_Assignment_
Transcribe all of the records precisely as they are presented.

Items listed in a dataset
——————————
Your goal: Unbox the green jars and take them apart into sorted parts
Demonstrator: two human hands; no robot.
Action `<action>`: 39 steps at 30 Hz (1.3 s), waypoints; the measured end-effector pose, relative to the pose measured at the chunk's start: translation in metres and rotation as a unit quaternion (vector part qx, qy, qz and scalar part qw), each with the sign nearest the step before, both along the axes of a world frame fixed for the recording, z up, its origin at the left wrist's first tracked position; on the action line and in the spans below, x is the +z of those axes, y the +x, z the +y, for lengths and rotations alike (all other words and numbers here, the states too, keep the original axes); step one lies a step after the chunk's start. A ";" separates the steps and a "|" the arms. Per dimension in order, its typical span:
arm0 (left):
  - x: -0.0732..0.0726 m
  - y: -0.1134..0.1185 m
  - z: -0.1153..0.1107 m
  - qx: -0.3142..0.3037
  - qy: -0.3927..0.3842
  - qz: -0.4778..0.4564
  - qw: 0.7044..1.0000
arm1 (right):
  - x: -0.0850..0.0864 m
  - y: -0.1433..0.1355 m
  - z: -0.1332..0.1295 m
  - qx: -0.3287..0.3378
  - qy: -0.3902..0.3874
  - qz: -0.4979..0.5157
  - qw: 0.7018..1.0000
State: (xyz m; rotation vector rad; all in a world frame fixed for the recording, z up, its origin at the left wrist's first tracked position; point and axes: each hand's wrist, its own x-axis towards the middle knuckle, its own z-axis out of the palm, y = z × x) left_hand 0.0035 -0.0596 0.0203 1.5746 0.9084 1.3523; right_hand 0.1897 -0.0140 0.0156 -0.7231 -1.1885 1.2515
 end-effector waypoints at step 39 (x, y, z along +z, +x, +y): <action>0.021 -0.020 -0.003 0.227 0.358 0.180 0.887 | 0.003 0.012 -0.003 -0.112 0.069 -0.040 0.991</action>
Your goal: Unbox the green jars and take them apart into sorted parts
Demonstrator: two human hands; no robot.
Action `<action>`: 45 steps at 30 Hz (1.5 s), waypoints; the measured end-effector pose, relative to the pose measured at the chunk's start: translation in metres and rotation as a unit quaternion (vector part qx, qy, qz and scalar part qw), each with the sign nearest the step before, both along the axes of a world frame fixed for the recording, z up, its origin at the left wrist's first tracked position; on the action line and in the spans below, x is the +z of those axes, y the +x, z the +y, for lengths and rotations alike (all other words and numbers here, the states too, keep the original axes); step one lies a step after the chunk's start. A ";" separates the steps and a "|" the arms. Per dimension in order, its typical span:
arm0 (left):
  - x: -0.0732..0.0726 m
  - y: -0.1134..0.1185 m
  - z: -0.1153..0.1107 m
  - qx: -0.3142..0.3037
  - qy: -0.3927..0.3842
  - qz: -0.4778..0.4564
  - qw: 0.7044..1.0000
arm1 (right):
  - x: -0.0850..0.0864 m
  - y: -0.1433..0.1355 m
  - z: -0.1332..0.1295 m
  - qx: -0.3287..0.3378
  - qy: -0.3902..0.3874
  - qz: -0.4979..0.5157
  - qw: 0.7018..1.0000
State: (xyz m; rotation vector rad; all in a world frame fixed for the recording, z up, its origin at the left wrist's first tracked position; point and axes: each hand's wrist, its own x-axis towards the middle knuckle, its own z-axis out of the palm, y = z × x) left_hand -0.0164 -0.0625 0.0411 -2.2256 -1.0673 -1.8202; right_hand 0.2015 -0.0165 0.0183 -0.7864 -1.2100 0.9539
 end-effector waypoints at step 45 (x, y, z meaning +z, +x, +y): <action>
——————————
_Answer to this task_
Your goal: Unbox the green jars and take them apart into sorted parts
Demonstrator: two human hands; no robot.
Action `<action>`: 39 steps at 30 Hz (1.3 s), waypoints; the measured end-effector pose, relative to the pose measured at the chunk's start: translation in metres and rotation as a unit quaternion (vector part qx, qy, qz and scalar part qw), each with the sign nearest the step before, both along the axes of a world frame fixed for the recording, z up, its origin at the left wrist's first tracked position; on the action line and in the spans below, x is the +z of those axes, y the +x, z the +y, for lengths and rotations alike (all other words and numbers here, the states too, keep the original axes); step one lies a step after the chunk's start. A ";" separates the steps and a "|" the arms. Per dimension in order, its typical span:
arm0 (left):
  - x: -0.0732..0.0726 m
  - y: -0.1134..0.1185 m
  - z: -0.1153..0.1107 m
  - qx: -0.3142..0.3037
  - qy: -0.3927..0.3842
  - qz: -0.4778..0.4564
  - qw: 0.7044..1.0000
arm1 (right):
  - x: -0.0850..0.0864 m
  - y: -0.1433..0.1355 m
  - z: -0.1332..0.1295 m
  - qx: -0.3287..0.3378
  - qy: -0.3902..0.3874
  - qz: -0.4979..0.5157
  - qw: 0.7018..1.0000
State: (xyz m; rotation vector rad; all in a world frame fixed for the recording, z up, its origin at the left wrist's first tracked position; point and axes: each hand's wrist, its own x-axis towards the middle knuckle, its own z-axis out of the palm, y = z × x) left_hand 0.0035 -0.0596 0.0203 1.5746 0.9084 1.3523; right_hand 0.1897 -0.0140 0.0156 -0.7231 -1.1885 1.2515
 end-effector waypoints at step 39 (x, y, z along +z, +x, +y): <action>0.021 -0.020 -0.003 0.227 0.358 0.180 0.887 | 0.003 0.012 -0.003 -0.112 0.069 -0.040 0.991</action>
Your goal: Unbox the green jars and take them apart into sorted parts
Demonstrator: two human hands; no robot.
Action `<action>`: 45 steps at 30 Hz (1.5 s), waypoints; the measured end-effector pose, relative to the pose measured at the chunk's start: translation in metres and rotation as a unit quaternion (vector part qx, qy, qz and scalar part qw), each with the sign nearest the step before, both along the axes of a world frame fixed for the recording, z up, its origin at the left wrist's first tracked position; on the action line and in the spans below, x is the +z of those axes, y the +x, z the +y, for lengths and rotations alike (all other words and numbers here, the states too, keep the original axes); step one lies a step after the chunk's start. A ";" separates the steps and a "|" the arms. Per dimension in order, its typical span:
arm0 (left):
  - x: -0.0732..0.0726 m
  - y: -0.1134..0.1185 m
  - z: -0.1153..0.1107 m
  - qx: -0.3142..0.3037
  - qy: -0.3927..0.3842
  - qz: -0.4778..0.4564
  - qw: 0.7044..1.0000
arm1 (right):
  - x: -0.0850..0.0864 m
  - y: -0.1433..0.1355 m
  - z: -0.1332..0.1295 m
  - qx: -0.3287..0.3378
  - qy: -0.3902..0.3874
  - qz: -0.4979..0.5157
  - qw: 0.7018..1.0000
State: (xyz m; rotation vector rad; all in a world frame fixed for the recording, z up, its origin at the left wrist's first tracked position; point and axes: each hand's wrist, its own x-axis towards the middle knuckle, its own z-axis out of the palm, y = z × x) left_hand -0.0164 -0.0625 0.0411 -2.2256 -1.0673 -1.8202; right_hand 0.2015 -0.0165 0.0183 -0.7864 -1.2100 0.9539
 end-effector waypoints at step 45 (x, y, z meaning +z, +x, +y): <action>

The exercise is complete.